#### YOUR INSTRUCTIONS
In the records below, find the line holding "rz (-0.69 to" and the line holding "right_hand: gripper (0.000". Set down both, with every line between them, exactly.

:::::

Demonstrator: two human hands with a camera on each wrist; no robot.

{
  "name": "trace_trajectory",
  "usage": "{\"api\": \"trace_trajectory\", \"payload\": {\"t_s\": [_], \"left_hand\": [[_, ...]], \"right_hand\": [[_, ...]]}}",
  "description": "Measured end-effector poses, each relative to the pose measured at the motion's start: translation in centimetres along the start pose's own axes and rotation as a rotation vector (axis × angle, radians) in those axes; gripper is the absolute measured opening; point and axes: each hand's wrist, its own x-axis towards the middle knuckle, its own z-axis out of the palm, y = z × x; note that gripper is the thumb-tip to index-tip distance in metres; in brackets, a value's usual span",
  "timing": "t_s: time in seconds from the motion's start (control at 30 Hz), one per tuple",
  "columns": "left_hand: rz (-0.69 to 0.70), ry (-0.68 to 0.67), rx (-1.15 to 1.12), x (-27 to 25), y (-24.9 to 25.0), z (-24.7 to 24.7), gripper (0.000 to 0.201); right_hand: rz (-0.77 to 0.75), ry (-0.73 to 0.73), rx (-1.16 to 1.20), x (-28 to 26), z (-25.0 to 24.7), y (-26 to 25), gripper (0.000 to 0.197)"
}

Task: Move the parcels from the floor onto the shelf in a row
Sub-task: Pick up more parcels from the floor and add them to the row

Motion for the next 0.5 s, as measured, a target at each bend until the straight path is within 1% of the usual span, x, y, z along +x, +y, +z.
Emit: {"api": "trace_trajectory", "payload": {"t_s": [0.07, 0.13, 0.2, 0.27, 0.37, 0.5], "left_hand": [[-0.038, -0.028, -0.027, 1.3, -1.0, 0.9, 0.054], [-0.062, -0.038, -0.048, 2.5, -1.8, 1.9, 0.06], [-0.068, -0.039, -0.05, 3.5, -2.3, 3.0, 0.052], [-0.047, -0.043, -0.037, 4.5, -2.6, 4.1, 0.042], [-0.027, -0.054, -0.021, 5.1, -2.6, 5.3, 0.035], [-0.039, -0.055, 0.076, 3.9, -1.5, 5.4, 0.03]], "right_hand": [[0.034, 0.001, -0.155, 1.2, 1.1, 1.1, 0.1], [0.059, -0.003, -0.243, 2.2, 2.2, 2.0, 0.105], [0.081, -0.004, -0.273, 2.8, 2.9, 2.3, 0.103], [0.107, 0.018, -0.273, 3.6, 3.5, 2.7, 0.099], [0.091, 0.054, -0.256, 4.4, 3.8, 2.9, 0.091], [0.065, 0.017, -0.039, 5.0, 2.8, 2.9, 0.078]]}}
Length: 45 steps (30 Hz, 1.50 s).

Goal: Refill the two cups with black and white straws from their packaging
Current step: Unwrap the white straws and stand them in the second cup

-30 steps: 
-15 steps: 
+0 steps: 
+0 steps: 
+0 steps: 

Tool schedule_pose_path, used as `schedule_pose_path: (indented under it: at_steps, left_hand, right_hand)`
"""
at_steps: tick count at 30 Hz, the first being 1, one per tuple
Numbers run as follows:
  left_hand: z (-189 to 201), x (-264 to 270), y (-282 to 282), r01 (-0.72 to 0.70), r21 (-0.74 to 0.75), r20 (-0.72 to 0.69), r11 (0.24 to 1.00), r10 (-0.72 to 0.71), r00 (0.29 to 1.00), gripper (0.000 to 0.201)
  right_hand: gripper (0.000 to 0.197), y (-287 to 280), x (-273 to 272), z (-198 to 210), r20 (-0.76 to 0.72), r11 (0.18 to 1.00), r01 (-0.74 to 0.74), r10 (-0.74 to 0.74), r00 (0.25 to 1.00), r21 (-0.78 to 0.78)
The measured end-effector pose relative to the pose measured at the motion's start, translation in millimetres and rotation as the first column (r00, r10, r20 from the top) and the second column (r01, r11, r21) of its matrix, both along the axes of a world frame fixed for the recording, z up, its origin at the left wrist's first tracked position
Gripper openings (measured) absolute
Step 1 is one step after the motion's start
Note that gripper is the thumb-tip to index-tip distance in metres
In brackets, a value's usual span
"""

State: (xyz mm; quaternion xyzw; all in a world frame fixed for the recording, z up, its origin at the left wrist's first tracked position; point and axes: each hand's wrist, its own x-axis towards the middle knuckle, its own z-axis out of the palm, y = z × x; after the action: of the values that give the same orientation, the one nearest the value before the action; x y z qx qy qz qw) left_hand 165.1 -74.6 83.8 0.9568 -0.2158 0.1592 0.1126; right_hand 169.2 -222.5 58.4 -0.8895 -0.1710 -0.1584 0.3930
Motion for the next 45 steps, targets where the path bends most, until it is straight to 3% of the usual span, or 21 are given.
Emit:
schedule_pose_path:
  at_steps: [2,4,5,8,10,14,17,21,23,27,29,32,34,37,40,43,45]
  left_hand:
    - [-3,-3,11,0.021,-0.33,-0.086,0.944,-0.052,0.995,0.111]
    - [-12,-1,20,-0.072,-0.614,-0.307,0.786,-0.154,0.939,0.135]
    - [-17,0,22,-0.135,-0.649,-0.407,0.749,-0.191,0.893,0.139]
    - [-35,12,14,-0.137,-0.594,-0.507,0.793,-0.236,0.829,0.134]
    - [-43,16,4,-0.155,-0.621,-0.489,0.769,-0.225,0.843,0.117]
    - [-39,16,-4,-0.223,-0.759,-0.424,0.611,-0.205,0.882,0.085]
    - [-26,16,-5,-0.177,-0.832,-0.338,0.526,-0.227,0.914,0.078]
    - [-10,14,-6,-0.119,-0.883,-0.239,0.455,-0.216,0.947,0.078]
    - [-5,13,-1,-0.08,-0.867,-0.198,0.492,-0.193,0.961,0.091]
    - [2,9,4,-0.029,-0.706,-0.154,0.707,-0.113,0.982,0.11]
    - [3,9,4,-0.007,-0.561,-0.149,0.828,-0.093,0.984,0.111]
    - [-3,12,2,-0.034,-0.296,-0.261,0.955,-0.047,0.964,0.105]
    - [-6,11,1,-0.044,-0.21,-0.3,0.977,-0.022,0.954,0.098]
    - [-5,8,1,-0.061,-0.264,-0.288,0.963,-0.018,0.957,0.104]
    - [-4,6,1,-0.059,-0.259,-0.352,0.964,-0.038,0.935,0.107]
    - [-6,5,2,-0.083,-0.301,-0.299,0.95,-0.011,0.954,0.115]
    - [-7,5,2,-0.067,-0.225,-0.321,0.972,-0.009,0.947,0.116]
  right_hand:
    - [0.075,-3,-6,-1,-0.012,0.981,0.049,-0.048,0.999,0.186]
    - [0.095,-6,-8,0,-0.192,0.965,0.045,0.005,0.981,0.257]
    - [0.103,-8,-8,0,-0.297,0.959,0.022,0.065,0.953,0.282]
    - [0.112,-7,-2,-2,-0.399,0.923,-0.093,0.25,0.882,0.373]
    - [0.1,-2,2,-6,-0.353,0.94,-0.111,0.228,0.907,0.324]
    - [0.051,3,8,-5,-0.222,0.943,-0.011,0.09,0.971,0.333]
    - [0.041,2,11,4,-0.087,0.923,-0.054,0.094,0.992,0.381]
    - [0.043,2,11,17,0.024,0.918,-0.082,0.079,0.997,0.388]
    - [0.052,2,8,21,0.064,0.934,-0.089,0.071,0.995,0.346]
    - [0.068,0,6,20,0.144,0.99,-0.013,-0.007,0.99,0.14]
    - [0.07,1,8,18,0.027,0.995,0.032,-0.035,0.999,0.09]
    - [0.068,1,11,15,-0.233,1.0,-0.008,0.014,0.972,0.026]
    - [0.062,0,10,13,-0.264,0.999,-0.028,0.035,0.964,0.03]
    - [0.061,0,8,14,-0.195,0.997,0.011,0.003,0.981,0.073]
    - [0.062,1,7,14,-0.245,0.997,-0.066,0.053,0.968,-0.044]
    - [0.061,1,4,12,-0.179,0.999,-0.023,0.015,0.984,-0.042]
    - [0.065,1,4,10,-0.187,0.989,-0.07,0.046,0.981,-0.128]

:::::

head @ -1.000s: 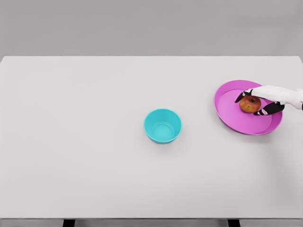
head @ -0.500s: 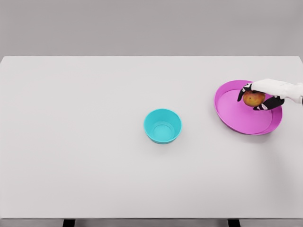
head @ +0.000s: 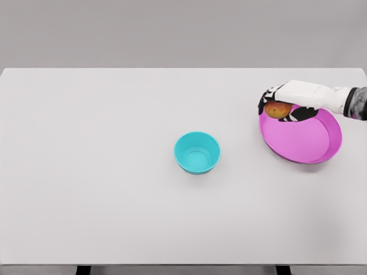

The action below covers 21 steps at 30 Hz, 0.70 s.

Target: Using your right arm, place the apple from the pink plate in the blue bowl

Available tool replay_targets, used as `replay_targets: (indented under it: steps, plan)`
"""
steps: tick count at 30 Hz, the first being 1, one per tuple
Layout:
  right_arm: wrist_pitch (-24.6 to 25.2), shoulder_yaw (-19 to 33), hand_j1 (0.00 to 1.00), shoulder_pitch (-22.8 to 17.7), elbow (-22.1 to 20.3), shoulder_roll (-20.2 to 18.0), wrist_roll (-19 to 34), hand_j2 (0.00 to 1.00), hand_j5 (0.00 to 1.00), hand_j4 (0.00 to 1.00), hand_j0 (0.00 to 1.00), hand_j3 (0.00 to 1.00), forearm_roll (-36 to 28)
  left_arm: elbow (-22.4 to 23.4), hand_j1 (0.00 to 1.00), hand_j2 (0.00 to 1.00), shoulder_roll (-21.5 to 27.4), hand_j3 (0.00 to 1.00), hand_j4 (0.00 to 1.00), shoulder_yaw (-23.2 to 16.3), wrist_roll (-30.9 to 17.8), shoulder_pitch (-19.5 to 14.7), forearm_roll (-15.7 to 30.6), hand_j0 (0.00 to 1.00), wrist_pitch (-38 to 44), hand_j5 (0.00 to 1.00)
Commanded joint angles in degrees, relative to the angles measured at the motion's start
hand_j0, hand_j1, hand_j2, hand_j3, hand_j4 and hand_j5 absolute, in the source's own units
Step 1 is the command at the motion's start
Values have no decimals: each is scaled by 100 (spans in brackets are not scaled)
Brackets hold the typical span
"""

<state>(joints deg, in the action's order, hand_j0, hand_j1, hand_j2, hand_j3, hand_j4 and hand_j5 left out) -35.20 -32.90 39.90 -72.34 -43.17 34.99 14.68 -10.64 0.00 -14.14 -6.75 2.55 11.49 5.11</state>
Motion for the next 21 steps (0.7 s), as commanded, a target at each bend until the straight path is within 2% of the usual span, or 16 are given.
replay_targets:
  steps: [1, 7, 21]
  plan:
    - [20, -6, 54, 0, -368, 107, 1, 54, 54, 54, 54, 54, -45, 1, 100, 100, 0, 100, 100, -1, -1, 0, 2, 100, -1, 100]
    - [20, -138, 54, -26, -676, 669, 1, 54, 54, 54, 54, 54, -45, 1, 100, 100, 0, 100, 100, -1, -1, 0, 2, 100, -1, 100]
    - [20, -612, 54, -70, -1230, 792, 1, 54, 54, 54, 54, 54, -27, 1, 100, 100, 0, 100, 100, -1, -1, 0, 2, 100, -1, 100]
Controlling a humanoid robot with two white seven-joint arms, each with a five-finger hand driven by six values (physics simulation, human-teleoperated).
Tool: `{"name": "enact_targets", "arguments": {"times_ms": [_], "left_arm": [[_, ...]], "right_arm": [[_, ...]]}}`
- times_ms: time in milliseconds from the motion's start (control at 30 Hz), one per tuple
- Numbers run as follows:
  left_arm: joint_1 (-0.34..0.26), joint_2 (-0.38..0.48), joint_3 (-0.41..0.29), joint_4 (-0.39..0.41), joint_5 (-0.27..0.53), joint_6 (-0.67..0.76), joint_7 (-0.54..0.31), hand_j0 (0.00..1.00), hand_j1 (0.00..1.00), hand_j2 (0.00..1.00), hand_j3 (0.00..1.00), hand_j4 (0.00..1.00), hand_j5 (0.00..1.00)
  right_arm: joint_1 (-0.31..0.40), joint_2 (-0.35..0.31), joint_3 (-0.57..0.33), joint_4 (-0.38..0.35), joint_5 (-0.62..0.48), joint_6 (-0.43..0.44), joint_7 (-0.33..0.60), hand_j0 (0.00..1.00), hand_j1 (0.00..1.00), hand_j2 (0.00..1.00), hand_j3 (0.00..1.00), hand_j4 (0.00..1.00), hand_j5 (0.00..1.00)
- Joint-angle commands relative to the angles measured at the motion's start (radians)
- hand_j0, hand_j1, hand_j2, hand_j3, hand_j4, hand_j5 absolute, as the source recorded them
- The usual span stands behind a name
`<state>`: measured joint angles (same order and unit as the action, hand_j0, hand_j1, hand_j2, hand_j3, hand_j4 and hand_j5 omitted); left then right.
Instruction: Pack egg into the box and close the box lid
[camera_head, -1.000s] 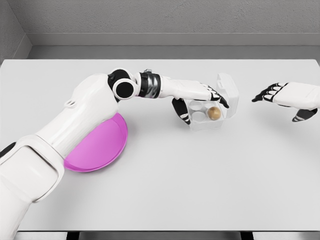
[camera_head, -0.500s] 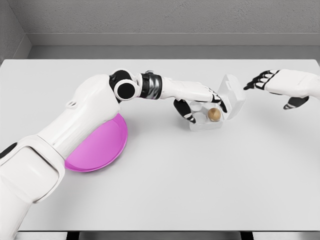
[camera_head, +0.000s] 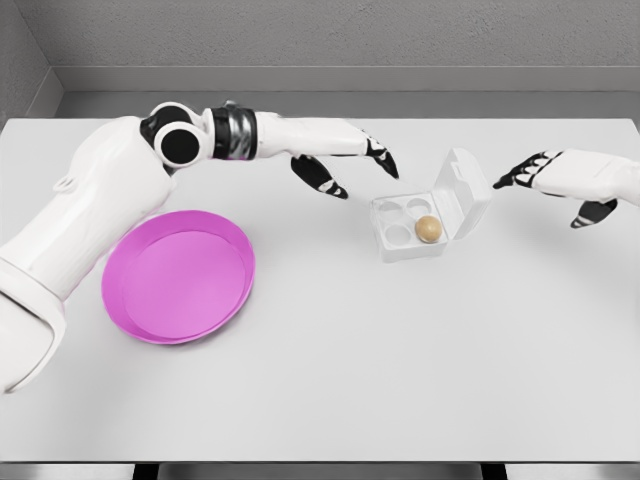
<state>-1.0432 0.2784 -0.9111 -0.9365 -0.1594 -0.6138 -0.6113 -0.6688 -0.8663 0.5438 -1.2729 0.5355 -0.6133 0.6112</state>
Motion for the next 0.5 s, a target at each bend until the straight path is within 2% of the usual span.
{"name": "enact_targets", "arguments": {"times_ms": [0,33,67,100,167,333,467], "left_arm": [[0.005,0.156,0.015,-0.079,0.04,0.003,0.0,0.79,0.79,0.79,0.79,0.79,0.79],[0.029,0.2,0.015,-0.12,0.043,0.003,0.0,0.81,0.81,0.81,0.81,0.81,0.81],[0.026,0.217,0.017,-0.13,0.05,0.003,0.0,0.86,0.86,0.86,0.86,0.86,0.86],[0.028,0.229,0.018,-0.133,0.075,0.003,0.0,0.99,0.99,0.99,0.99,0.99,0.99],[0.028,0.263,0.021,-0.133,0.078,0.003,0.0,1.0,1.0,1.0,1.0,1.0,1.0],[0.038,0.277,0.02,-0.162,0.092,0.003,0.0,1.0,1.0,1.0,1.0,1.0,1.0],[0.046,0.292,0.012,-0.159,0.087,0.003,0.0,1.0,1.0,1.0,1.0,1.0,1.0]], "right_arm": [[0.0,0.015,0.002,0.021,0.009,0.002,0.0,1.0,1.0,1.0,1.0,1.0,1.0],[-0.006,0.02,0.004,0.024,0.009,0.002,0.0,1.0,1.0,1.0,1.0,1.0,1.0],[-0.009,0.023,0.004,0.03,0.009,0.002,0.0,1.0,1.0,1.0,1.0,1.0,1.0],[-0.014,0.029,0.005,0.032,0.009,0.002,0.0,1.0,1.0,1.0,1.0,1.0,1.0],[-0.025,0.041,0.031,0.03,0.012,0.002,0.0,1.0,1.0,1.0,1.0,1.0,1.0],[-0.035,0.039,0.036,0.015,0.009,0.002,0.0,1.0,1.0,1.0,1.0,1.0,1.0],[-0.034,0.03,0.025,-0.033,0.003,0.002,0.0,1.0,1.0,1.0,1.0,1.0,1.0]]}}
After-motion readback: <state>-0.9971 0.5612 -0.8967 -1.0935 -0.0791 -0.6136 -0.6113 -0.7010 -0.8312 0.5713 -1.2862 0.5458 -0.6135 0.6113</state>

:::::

#### SOLUTION TO THIS PROBLEM
  "columns": "left_hand: rz (-0.69 to 0.70), ry (-0.68 to 0.67), rx (-1.15 to 1.12), x (-27 to 25), y (-24.9 to 25.0), z (-24.7 to 24.7), gripper (0.000 to 0.201); right_hand: rz (-0.77 to 0.75), ry (-0.73 to 0.73), rx (-1.16 to 1.20), x (-28 to 26), z (-25.0 to 24.7), y (-26 to 25), gripper (0.000 to 0.197)"
}

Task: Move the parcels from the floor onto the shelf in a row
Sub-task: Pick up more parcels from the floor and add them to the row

Motion for the next 0.5 s, as measured, a target at each bend until the straight path is within 1% of the usual span, x, y, z along +x, +y, +z.
Emit: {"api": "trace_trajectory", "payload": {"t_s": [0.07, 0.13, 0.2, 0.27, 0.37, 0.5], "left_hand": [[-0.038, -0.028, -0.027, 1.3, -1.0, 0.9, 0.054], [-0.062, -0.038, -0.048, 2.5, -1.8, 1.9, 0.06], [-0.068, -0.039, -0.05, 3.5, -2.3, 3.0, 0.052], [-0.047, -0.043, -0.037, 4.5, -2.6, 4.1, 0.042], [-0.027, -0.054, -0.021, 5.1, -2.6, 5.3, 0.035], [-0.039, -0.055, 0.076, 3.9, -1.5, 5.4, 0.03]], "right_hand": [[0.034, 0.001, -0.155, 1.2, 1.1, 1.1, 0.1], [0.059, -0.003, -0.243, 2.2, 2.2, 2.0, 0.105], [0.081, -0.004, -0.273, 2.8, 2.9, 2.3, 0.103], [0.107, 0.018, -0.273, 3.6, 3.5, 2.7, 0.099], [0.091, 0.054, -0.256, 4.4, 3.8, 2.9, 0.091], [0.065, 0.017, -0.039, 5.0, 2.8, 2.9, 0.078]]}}
Length: 45 steps (30 Hz, 1.50 s).

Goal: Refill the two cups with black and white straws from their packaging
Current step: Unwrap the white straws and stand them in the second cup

-30 steps: 
-15 steps: 
+0 steps: 
+0 steps: 
+0 steps: 

Tool schedule_pose_path, used as `schedule_pose_path: (indented under it: at_steps, left_hand, right_hand)`
"""
at_steps: tick count at 30 Hz, the first being 1, one per tuple
Numbers run as follows:
  left_hand: z (-189 to 201), x (-264 to 270), y (-282 to 282), r01 (-0.72 to 0.70), r21 (-0.74 to 0.75), r20 (-0.72 to 0.69), r11 (0.24 to 1.00), r10 (-0.72 to 0.71), r00 (0.29 to 1.00), gripper (0.000 to 0.201)
  right_hand: gripper (0.000 to 0.197), y (-287 to 280), x (-273 to 272), z (-198 to 210), r20 (-0.76 to 0.72), r11 (0.18 to 1.00), r01 (-0.74 to 0.74), r10 (-0.74 to 0.74), r00 (0.25 to 1.00), r21 (-0.78 to 0.78)

There's no more to the answer.